Grant wrote: Such blanket statements seem unusual for you; I certainly expected better.
I racked up my knee playing hoops this afternoon, but before I retire to the back yard with some pain pills and a big bag of ice, let me just jump in here to note that this was intended as a joke.
Now, if you'll excuse me, there's a big chunk of ice with my name on it.
Here pretenure service means maybe advising SPS, attending departmental meetings, helping with job searches and (unwritten) not pissing anyone off.
For the rest of us, there is little incentive to do service. Financial? Raises are uniform with merit for research. Satisfaction? Dean and provost do what they damn well please anyway, lots of ad hoc committees with their cronies that endrun the "governance" process. So why freakin bother? I don't.
You said, '"too much" service activity can be actively harmful for a tenure case.'
Good grief. This seems to be the equivalent of shooting oneself in the foot. Why wouldn't universities and colleges reward service activity if they need it done? And how does it harm a tenure case?
Rebecca the thinking is that instead of being on those pesky committees so much, you could have been bringing in grant dollars. The administration doesn't really want your input anyhoo!
Here at DePauw, tenure is based upon excellence in teaching, and EITHER professional development or service has to be really good, with the other category at an acceptable level. And promotion to full professor requires significant service as well as professional development, along with still excellent teaching. So we are encouraged to get involved in service at the departmental, university, and professional levels. Pace Philip's comment above, community service only counts if it involves our professional expertise in some way. So my volunteering at a food bank would not count, but blowing shofar for High Holy Days does.
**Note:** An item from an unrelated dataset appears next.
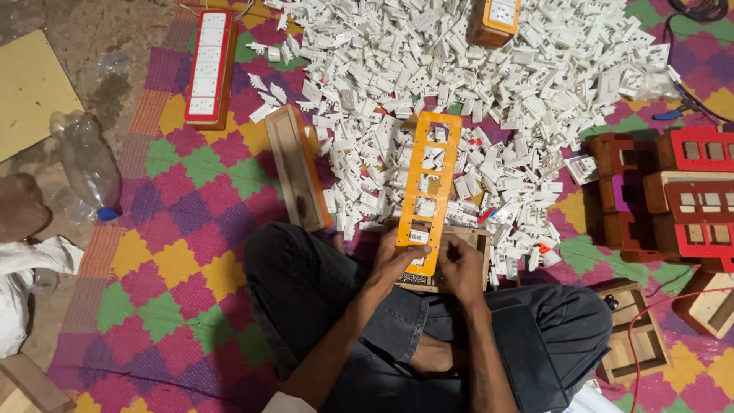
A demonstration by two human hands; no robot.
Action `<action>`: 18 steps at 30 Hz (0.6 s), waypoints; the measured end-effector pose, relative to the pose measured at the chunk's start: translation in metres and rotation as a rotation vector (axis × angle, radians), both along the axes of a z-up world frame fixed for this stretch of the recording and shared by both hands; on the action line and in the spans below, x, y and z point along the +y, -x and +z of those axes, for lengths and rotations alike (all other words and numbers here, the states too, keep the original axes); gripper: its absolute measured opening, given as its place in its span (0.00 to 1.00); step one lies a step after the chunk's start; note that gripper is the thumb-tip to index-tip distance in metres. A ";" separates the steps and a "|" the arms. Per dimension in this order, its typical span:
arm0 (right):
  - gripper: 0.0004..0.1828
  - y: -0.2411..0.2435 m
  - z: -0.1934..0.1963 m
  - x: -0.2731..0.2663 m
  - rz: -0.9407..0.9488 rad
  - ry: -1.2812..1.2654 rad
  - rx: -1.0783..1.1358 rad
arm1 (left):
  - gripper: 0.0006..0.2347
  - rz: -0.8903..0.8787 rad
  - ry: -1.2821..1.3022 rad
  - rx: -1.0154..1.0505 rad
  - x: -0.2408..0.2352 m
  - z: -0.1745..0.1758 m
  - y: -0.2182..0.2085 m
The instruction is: The person sits on a mat and inserts small white plastic electrical components into slots on a red wooden board. They pick up each component from a large pile on the floor and place it into the board one by one.
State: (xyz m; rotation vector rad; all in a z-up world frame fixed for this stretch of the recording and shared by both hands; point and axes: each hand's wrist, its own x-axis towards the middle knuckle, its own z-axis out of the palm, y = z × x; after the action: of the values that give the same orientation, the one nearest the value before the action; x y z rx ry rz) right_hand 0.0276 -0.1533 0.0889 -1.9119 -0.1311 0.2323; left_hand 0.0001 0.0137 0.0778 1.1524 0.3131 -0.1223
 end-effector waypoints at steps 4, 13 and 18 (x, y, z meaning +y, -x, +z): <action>0.09 -0.002 0.001 -0.005 -0.043 0.032 0.057 | 0.16 -0.018 0.011 0.008 -0.004 -0.006 0.002; 0.13 -0.005 0.008 -0.004 -0.008 -0.035 0.031 | 0.16 -0.028 0.040 0.026 -0.002 -0.003 0.000; 0.15 -0.012 0.024 -0.003 -0.073 -0.362 0.264 | 0.16 -0.032 0.040 -0.003 -0.001 -0.015 0.003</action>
State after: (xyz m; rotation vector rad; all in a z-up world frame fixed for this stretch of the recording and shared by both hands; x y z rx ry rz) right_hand 0.0391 -0.1565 0.1125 -1.5088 0.0710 0.3820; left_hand -0.0026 0.0123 0.0631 1.1184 0.2882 -0.1543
Here at DePauw, tenure is based upon excellence in teaching, and EITHER professional development or service has to be really good, with the other category at an acceptable level. And promotion to full professor requires significant service as well as professional development, along with still excellent teaching. So we are encouraged to get involved in service at the departmental, university, and professional levels. Per Philip's comment above, community service only counts if it involves our professional expertise in some way. So my volunteering at a food bank would not count, but blowing shofar for High Holy Days does.
You may have missed that one of the co-authors of the piece is an Assistant Professor who spent 5 years as an assistant provost to the Provost (the other co-author), and that they are at a small PLA college. There, having only 3 real publications in 8 years as a result of serving as assistant provost and advising two honor societies would not be as fatal as it would be at a research university.
The background of the authors might explain why they never even attempted to defend their thesis that there is no reason to fear shifting your valuable time from writing grants to serving on a campus committee before getting tenure at a major university. I'm surprised that Rob Knop (who comments on this topic in Zuska's blog as well as his own) has not stepped in, but maybe he does not need to.
My concern is different. Non-tenured faculty are often pressed into service to provide a warm body when tenured faculty refuse to serve, but are often loathe to provide an honest opinion. Those familiar with tenure angst at institutions where service is considered essential know that it is the rare Assistant Professor who will voice a dissenting opinion to the Provost or President. I know several who kept their mouths shut until they were liberated by having the chain of tenure forged around their ankles. All they provide is a "me too" voice that provides faculty-governance cover to the administration to do what it wants to do.
Keynes, famously, was quite rich, and as I was told did this primarily by applying his theories to markets and outperforming the markets.
He then also left his wealth to his college.